Pedro: I think the best part about this work is that no day is the same. You might see the same people come to the markets to receive food but they’re also evolving so I get to see children who grew up coming to the market. I get to see residents become healthier, lose weight, and change their lifestyles. So you see the evolution of each neighborhood that I participate in.

Untapped New York: When you’re not at the mobile markets or working for City Harvest, how do you spend your time?

Pedro: So when I’m not working for City Harvest and helping the people of New York City, I am a huge baseball fan and spend a lot of my time at City Field watching the New York Mets. I am a huge music fan and my podcast (which isn’t operating right now) is a moment for folks like myself and my partner at the time to talk about whatever’s happening in music. So it’s not a specific genre, but we talk about music and movies, music awards, and albums that we like. We even talk a little bit about nostalgia as well, music that we enjoy that people might not know about. My favorite genre is freestyle, Latin music, TKA, George Lamar, Judy Torres.

City Harvest team members working together

Untapped New York: Is there anything that you would change about SNAP or NYC’s food stamps program in general?

Pedro: I would love SNAP and the access to food to just be easier and have fewer restrictions. I think it’s very important that food is the one thing that people don’t [not buy] when they need to pay a bill or they don’t have a lot of money and I think that it should just be an easier process.

Untapped New York: What makes New York so great to you?

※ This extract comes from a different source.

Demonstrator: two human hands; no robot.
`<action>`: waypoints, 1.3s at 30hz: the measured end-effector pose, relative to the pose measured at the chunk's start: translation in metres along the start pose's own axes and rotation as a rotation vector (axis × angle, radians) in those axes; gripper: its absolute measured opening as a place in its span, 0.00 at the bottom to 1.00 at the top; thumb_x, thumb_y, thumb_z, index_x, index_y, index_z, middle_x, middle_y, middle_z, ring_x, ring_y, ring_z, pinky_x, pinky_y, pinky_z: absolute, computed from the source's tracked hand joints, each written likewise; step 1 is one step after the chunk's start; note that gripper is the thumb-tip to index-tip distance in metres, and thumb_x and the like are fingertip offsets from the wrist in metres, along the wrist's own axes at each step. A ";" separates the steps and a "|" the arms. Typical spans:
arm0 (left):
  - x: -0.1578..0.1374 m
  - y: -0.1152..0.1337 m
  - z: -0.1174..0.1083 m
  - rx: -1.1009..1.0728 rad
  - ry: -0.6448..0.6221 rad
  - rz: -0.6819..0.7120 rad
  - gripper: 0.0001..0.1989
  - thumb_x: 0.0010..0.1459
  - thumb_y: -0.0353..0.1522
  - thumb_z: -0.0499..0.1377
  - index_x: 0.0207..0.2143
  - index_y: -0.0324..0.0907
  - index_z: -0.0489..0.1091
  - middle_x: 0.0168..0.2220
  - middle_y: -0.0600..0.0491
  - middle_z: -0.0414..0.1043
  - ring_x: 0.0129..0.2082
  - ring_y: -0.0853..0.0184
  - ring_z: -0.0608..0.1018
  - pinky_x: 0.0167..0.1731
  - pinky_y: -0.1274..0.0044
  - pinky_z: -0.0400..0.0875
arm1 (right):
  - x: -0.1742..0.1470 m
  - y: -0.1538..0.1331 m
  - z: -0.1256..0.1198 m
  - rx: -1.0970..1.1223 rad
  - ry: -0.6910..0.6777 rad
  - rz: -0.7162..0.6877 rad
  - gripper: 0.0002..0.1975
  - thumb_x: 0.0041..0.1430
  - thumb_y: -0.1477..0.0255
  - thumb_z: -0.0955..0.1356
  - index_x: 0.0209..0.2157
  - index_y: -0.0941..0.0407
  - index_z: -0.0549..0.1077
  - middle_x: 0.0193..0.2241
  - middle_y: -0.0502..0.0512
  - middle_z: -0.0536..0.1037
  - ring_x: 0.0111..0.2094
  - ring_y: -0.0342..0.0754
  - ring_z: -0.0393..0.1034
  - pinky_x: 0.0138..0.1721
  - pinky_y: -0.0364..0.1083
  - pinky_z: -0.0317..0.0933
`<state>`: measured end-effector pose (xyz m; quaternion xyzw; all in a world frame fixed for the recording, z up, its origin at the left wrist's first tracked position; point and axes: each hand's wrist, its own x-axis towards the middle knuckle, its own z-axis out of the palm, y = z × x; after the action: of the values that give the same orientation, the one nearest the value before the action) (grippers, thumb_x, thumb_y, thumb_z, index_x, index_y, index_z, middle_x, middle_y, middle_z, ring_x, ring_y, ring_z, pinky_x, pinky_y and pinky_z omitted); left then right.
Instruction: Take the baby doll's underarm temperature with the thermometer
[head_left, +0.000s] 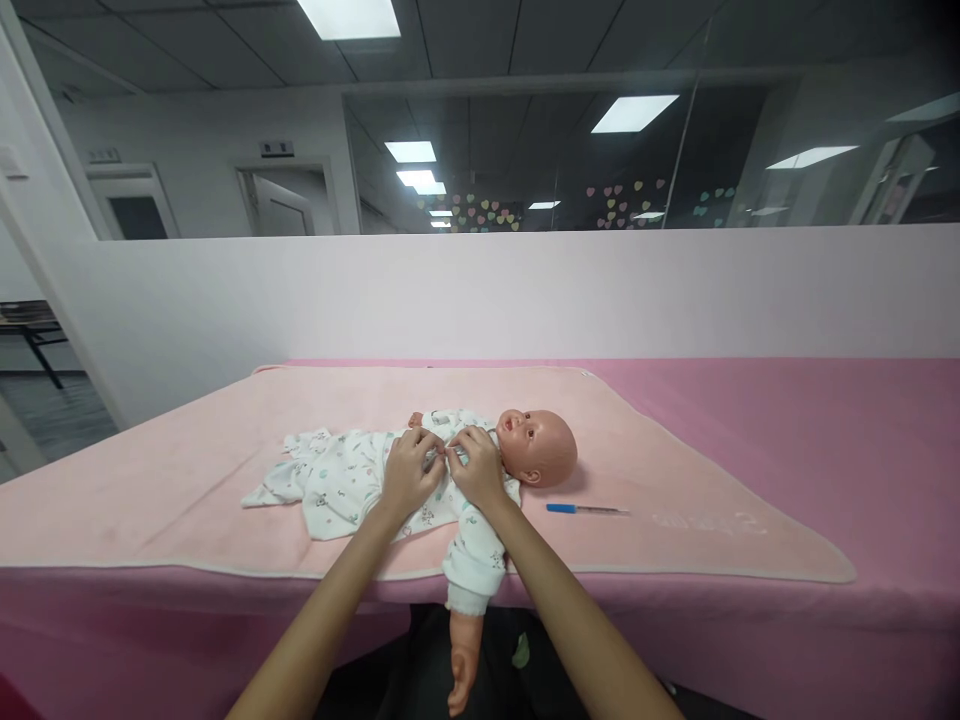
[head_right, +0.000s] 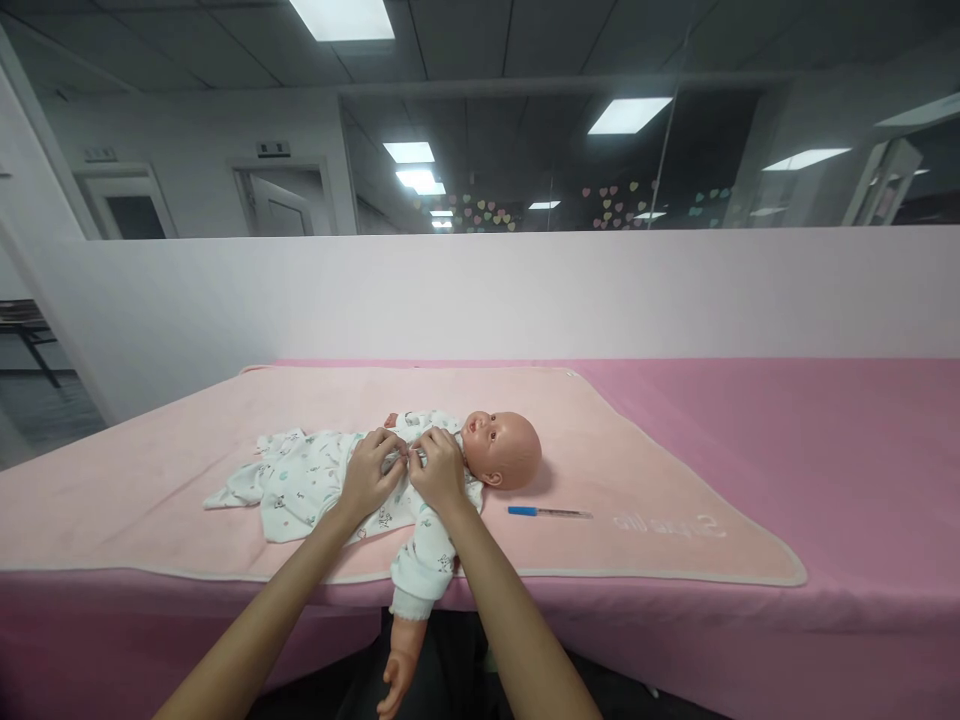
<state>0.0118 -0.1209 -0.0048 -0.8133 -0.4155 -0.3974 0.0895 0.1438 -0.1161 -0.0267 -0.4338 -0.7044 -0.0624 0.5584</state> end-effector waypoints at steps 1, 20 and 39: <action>0.000 -0.001 0.000 0.006 -0.013 0.000 0.05 0.51 0.28 0.50 0.29 0.43 0.65 0.33 0.53 0.64 0.38 0.64 0.68 0.39 0.72 0.61 | 0.000 0.000 0.000 -0.004 0.002 -0.003 0.06 0.50 0.80 0.62 0.24 0.56 0.66 0.27 0.52 0.69 0.33 0.47 0.61 0.36 0.45 0.55; -0.003 -0.004 -0.002 -0.050 -0.081 -0.013 0.09 0.47 0.26 0.48 0.31 0.43 0.64 0.35 0.53 0.65 0.36 0.64 0.67 0.38 0.72 0.60 | 0.001 -0.004 -0.003 -0.061 -0.029 -0.017 0.07 0.45 0.81 0.61 0.26 0.55 0.65 0.29 0.51 0.68 0.33 0.46 0.60 0.36 0.45 0.54; -0.031 -0.025 -0.024 -0.168 0.218 -0.298 0.14 0.54 0.29 0.46 0.35 0.43 0.70 0.34 0.52 0.69 0.37 0.65 0.70 0.38 0.73 0.64 | 0.006 -0.035 0.017 -0.237 -0.234 -0.487 0.04 0.51 0.74 0.62 0.31 0.57 0.66 0.33 0.57 0.69 0.39 0.50 0.60 0.53 0.55 0.47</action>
<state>-0.0311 -0.1356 -0.0155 -0.6998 -0.4843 -0.5251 0.0060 0.1075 -0.1244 -0.0141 -0.3181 -0.8352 -0.2260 0.3874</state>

Pedro: I think what makes New York so great is that it is 24-hour, you can get up at any time and do whatever it is that you want. There’s access to so many cool things you can do for free. It’s just a wonderful city. So many languages spoken, so many different types of people. If you can make it here, like they say, you can make it anywhere.

Pedro Urbaez poses for a portrait before the mobile market begins

Untapped New York: What’s your favorite Untapped spot in the city?

Pedro: So there’s a restaurant in Harlem called Lido’s, it’s an Italian restaurant and it was the place where I had my first real date with my now wife. And it is incredible food. We go there all the time and I recommend every single person to go there.

Untapped New York: Is there anything you would change about New York?

Pedro: If there is one thing I would like to change about New York City is that I wish affordable housing was actually affordable. It’s very difficult for folks to survive in the city, which is why you see a trend of people leaving because it’s not easily affordable to live in.